• Action item
The records below hold a stretch from the line with "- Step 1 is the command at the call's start" through the line with "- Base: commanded"; return exactly those lines, ends included, and nothing more.

• Dataset content
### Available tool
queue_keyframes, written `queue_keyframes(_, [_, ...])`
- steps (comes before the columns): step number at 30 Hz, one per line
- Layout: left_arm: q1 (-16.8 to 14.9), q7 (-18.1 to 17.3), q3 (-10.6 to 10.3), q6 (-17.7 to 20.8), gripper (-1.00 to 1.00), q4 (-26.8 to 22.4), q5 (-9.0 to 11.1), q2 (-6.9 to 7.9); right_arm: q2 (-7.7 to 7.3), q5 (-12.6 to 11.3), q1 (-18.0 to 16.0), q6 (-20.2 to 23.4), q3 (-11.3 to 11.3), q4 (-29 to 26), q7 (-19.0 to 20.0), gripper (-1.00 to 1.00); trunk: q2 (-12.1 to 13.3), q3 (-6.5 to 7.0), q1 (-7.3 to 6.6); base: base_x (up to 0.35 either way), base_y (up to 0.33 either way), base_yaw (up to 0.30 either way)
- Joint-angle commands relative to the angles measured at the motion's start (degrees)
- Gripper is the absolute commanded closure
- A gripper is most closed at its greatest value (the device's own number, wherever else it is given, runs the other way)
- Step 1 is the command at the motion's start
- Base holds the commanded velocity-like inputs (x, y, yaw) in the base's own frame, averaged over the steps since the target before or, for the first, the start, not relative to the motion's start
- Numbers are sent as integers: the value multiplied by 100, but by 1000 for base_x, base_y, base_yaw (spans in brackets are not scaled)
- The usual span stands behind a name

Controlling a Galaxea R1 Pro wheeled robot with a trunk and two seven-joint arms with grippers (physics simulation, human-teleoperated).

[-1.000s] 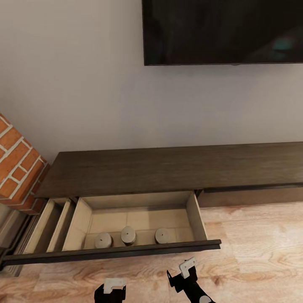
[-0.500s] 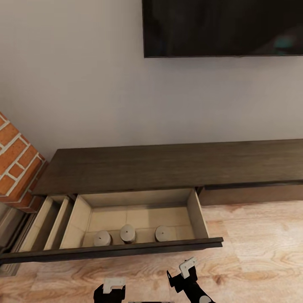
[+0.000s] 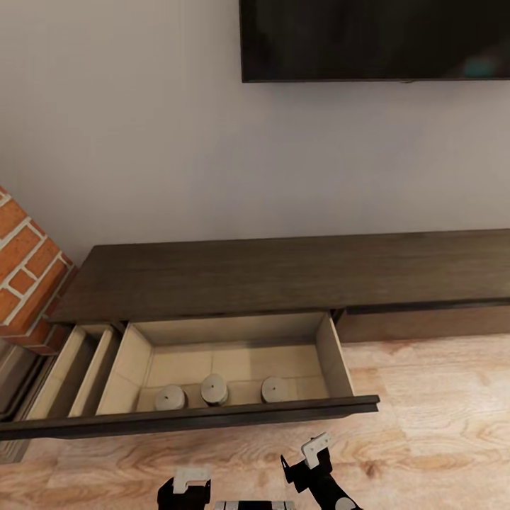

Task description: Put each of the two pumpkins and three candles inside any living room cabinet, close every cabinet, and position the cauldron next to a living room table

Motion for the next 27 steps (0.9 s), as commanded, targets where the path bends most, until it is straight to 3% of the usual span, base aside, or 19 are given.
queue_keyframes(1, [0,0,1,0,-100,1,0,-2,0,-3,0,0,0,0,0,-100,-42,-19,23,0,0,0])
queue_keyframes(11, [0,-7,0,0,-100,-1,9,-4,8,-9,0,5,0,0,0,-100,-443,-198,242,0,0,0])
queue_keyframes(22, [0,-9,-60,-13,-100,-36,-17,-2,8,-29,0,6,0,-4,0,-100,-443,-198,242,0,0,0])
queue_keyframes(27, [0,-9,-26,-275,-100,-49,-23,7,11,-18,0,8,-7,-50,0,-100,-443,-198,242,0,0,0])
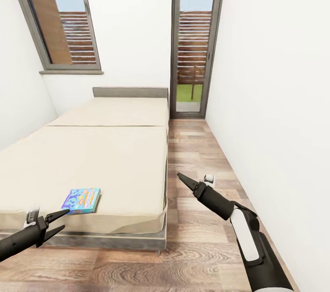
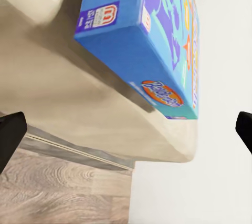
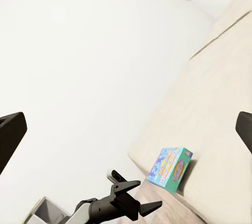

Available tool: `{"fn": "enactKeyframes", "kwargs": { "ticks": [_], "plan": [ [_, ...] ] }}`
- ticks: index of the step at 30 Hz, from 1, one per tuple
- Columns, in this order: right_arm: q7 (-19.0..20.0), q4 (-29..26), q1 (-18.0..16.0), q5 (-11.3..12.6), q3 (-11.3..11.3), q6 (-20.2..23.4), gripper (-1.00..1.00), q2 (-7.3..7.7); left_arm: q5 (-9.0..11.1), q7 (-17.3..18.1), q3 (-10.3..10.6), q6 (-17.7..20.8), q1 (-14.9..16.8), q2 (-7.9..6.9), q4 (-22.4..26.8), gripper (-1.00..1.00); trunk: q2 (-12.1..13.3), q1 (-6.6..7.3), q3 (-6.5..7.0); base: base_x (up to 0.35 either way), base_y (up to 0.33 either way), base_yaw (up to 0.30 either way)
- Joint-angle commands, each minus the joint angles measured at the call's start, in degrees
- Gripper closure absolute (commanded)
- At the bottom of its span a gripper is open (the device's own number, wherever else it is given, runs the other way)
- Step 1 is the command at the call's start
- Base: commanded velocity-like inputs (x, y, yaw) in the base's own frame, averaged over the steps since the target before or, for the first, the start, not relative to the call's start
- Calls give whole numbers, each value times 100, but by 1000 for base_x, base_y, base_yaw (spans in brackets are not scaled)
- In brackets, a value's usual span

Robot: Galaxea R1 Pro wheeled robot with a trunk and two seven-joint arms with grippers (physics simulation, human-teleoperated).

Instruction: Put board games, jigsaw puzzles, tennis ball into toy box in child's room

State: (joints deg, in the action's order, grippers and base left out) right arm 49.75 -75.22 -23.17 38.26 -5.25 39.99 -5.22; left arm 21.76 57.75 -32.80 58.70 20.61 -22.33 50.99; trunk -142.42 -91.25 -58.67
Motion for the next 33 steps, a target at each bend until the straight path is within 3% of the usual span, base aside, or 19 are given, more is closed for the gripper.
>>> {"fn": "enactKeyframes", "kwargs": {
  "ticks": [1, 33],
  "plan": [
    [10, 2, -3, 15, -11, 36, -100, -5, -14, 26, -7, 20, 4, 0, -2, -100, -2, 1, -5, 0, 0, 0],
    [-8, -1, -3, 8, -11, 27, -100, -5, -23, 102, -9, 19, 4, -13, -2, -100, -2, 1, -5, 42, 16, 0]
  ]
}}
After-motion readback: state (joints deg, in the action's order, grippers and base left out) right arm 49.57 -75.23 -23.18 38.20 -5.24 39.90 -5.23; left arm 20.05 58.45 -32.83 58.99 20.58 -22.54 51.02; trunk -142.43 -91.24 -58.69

• Answer for the task
- Step 1 is the command at the call's start
- Base: commanded velocity-like inputs (x, y, yaw) in the base's own frame, averaged over the steps since the target before or, for the first, the start, not relative to the call's start

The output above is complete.